**Entries supplied**
--

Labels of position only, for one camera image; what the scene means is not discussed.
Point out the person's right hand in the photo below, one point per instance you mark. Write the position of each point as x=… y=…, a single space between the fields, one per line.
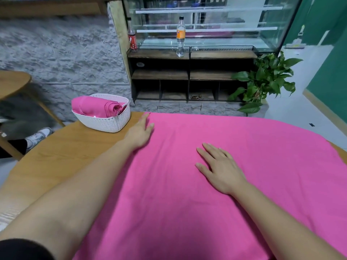
x=222 y=170

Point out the person's left hand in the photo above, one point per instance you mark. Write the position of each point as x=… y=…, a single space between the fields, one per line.
x=138 y=135

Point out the white woven plastic basket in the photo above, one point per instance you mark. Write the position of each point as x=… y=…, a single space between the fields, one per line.
x=108 y=124

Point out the pink towel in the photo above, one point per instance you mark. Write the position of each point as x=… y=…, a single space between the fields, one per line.
x=95 y=106

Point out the pile of pink cloths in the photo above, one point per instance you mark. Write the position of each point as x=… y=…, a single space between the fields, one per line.
x=179 y=214

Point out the person's left forearm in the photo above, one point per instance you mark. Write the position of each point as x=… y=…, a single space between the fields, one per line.
x=65 y=208

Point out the person's right forearm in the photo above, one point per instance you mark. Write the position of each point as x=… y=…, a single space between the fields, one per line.
x=287 y=230

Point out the dark wooden shelf cabinet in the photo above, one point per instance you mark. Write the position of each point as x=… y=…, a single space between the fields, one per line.
x=162 y=75

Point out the red label cola bottle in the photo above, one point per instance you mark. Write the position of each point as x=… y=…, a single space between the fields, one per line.
x=133 y=40

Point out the green potted plant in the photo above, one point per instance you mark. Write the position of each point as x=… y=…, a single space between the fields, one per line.
x=265 y=81

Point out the white shoe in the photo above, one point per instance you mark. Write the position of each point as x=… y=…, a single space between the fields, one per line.
x=38 y=138

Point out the clear bottle with orange label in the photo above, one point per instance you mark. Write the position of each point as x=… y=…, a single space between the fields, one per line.
x=180 y=35

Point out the small round wooden side table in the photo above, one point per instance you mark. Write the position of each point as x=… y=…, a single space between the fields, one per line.
x=11 y=84

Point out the glass display case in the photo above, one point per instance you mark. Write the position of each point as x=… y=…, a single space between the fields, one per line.
x=217 y=21

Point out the white mop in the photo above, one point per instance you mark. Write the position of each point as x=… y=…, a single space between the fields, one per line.
x=295 y=46

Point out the wooden bar counter top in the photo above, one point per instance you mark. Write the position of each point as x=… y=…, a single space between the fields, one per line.
x=54 y=7

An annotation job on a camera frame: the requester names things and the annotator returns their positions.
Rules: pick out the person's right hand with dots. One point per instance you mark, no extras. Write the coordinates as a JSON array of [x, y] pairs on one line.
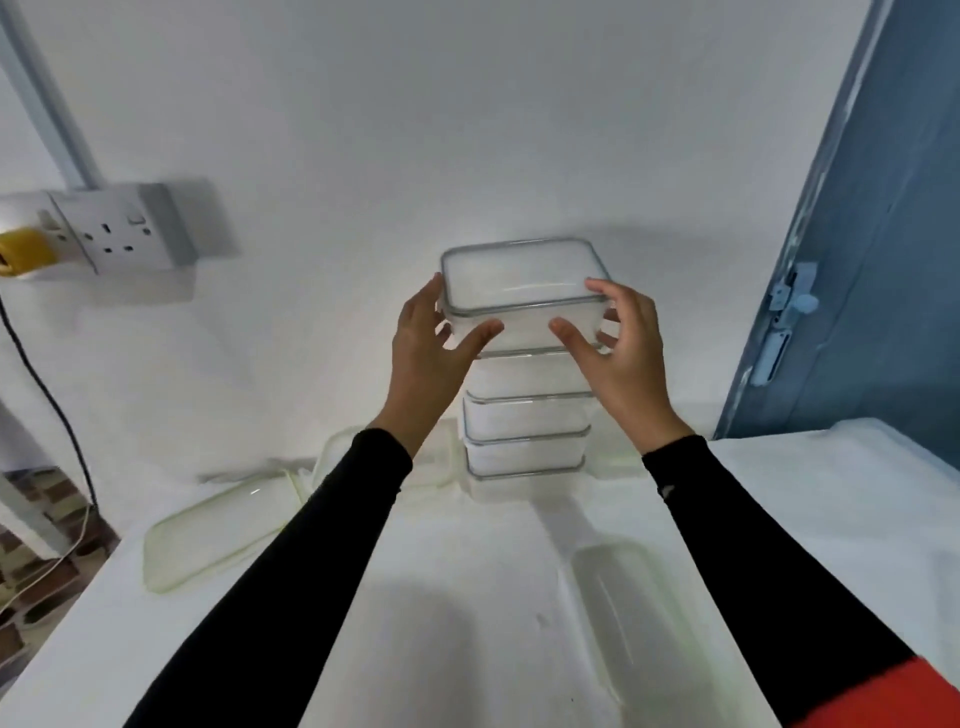
[[637, 382]]

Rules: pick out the person's left hand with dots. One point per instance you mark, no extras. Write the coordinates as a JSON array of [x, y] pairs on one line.
[[420, 382]]

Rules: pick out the small clear container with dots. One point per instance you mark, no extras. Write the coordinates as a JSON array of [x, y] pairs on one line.
[[615, 461]]

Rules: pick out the green-lidded container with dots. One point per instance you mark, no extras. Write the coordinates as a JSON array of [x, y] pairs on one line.
[[431, 476]]

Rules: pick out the large clear food container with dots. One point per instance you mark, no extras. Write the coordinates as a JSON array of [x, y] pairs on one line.
[[525, 330]]

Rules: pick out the medium grey-rimmed clear lid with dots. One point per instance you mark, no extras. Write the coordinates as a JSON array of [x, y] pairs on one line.
[[525, 436], [525, 471]]

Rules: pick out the large green-rimmed clear lid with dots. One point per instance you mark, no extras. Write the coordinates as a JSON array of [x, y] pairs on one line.
[[217, 529]]

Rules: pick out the small green-rimmed clear lid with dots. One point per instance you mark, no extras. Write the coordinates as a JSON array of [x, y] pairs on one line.
[[637, 637]]

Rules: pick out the person's left forearm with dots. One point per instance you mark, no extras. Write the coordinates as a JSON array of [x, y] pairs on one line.
[[277, 592]]

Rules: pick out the person's right forearm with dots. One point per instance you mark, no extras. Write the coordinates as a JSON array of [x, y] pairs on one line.
[[772, 585]]

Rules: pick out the light blue door latch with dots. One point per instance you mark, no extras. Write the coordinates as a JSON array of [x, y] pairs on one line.
[[795, 296]]

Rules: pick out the white table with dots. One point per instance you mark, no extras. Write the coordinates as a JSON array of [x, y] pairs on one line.
[[465, 600]]

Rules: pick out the blue-grey door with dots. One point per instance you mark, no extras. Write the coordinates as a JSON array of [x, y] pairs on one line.
[[877, 262]]

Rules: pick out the red garment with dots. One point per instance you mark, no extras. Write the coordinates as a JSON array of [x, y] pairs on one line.
[[885, 697]]

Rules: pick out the yellow plug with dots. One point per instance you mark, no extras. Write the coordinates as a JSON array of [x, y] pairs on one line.
[[26, 251]]

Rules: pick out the white double wall socket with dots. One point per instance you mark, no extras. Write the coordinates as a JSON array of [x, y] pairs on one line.
[[120, 229]]

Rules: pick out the white door frame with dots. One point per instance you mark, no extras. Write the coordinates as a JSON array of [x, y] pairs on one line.
[[30, 502]]

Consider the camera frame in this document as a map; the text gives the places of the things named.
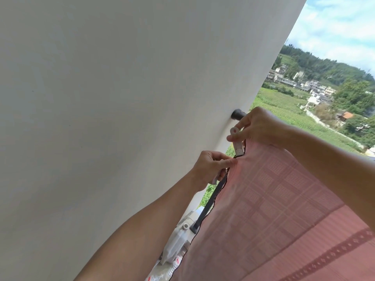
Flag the person's right hand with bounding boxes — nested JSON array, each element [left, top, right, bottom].
[[226, 107, 289, 149]]

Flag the pink patterned bed sheet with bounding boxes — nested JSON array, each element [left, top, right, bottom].
[[148, 139, 375, 281]]

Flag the person's left forearm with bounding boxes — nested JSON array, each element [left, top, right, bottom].
[[73, 172, 205, 281]]

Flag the person's right forearm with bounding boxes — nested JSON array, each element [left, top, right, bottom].
[[278, 125, 375, 230]]

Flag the person's left hand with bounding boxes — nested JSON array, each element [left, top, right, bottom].
[[189, 150, 238, 192]]

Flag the white plastic jug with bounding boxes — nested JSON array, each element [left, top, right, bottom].
[[159, 218, 198, 265]]

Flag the black metal balcony railing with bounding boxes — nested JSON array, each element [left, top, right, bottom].
[[189, 108, 248, 234]]

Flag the clear plastic bottle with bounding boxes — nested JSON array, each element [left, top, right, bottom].
[[145, 261, 179, 281]]

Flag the cluster of village houses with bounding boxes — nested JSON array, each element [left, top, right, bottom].
[[265, 62, 338, 110]]

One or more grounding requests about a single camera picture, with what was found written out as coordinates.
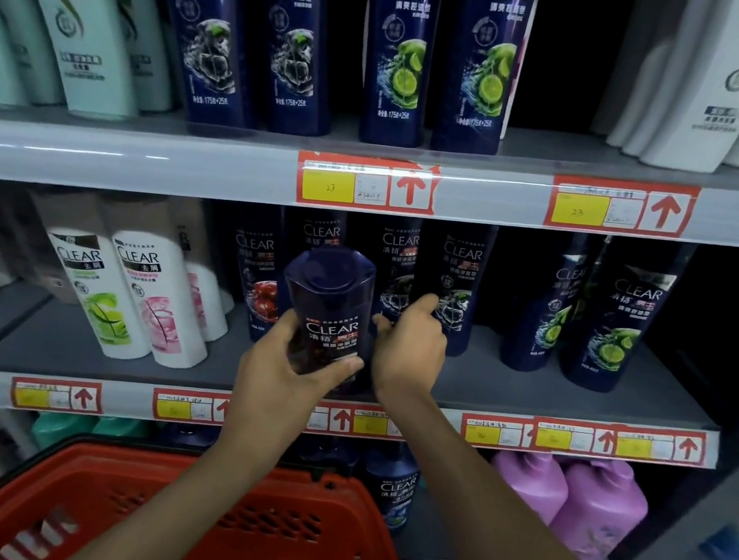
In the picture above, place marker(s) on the person's right forearm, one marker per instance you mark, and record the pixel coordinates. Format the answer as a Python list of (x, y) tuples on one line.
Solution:
[(507, 550)]

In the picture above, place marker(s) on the row of large navy bottles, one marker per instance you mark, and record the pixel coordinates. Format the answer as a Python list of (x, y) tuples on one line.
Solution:
[(244, 19)]

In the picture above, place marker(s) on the orange shopping basket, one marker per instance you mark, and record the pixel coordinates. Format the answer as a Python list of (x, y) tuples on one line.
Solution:
[(192, 516)]

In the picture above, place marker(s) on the white green-label shampoo bottle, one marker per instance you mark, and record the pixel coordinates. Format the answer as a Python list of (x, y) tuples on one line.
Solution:
[(100, 293)]

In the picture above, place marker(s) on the grey store shelf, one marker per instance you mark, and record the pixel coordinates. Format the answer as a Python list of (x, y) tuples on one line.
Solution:
[(501, 385)]

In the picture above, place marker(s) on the white pink-label shampoo bottle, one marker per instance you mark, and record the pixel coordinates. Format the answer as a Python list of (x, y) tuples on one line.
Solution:
[(160, 296), (212, 305)]

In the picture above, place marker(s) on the white bottle red label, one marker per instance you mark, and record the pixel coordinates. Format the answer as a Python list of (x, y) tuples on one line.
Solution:
[(515, 88)]

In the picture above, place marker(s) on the person's left forearm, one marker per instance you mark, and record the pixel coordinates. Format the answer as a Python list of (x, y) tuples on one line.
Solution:
[(170, 519)]

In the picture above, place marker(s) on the grey metal store shelving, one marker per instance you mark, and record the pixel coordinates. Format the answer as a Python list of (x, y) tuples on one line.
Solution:
[(365, 183)]

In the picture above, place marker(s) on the navy round bottle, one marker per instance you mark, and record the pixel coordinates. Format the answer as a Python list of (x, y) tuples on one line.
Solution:
[(386, 486), (324, 453), (185, 435)]

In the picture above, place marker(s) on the person's right hand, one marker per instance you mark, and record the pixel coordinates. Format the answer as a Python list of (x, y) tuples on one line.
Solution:
[(410, 354)]

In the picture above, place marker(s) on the navy black Clear bottle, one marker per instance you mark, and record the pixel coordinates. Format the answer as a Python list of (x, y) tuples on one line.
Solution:
[(463, 271), (395, 274)]

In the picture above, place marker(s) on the person's left hand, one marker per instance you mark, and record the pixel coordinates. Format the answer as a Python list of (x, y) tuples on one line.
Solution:
[(268, 408)]

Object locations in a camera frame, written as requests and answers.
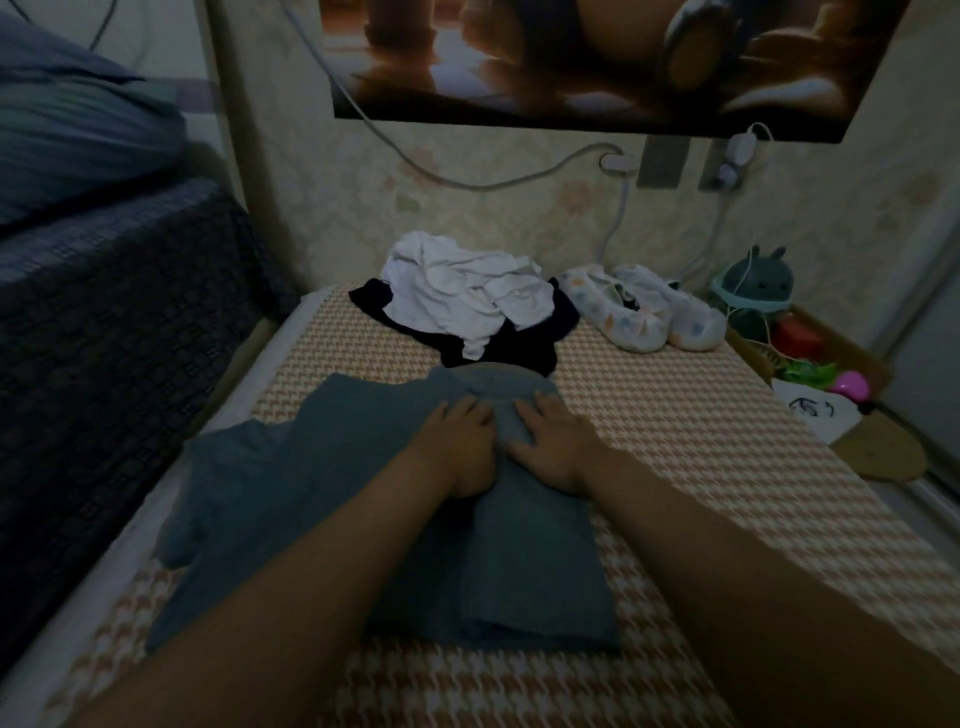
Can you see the person's left hand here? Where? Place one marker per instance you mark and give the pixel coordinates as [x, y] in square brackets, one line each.
[458, 447]

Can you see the person's right hand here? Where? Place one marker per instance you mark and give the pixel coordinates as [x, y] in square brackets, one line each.
[555, 447]

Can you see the black garment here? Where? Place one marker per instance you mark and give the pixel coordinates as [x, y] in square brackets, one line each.
[525, 357]

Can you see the pile of grey-blue clothes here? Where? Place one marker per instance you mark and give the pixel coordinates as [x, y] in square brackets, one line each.
[300, 480]

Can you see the white polo shirt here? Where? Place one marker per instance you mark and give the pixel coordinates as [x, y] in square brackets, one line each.
[465, 285]

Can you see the person's left forearm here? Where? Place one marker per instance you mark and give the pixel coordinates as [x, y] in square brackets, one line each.
[255, 615]

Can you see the person's right forearm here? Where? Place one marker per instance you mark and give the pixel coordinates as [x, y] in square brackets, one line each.
[780, 600]

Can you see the teal round bunny lamp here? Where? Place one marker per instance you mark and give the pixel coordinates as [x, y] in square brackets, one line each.
[753, 281]

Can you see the green toy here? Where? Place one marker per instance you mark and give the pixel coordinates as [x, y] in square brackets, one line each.
[807, 372]

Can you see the white printed card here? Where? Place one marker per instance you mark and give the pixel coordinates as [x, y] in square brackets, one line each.
[818, 411]

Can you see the red toy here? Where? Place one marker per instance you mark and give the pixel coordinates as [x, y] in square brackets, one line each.
[798, 336]

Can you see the pink ball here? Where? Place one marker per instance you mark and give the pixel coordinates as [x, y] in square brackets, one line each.
[852, 387]

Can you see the wooden bedside tray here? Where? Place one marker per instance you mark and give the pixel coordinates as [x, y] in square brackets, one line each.
[888, 450]

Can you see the white charger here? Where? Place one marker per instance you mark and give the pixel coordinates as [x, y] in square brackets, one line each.
[740, 153]

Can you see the dark patterned bed cover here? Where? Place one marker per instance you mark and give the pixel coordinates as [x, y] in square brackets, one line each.
[105, 375]

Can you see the grey sliding door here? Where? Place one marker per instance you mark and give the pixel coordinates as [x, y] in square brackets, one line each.
[927, 390]

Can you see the grey-green pillow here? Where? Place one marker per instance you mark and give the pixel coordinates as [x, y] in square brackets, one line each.
[75, 150]

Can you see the blue pillow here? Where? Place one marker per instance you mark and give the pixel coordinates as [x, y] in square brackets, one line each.
[53, 57]

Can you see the white wall plug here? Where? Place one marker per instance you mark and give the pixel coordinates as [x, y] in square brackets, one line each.
[617, 162]

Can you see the grey wall socket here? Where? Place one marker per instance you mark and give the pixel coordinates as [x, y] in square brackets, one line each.
[663, 162]

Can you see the cartoon bear wall poster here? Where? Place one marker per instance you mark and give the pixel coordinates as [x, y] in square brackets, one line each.
[600, 60]

--

**Exercise details**
Within the data above, find the lines that contain the word "navy" and copy each of them.

**Task result**
In the picture above, place marker(s) on the row of large navy bottles, one marker per instance you mark, and record the pixel coordinates. Format the answer as a Python list of (x, y) tuples on one line.
In the picture above, place marker(s) on the navy round bottle, one marker per instance you mark, and record the pixel coordinates. Format the answer as a Python list of (x, y) tuples on one line.
In the picture above, place marker(s) on the navy black Clear bottle, one marker per instance you mark, and record the pixel coordinates. Format the answer as a Python list of (x, y) tuples on one line.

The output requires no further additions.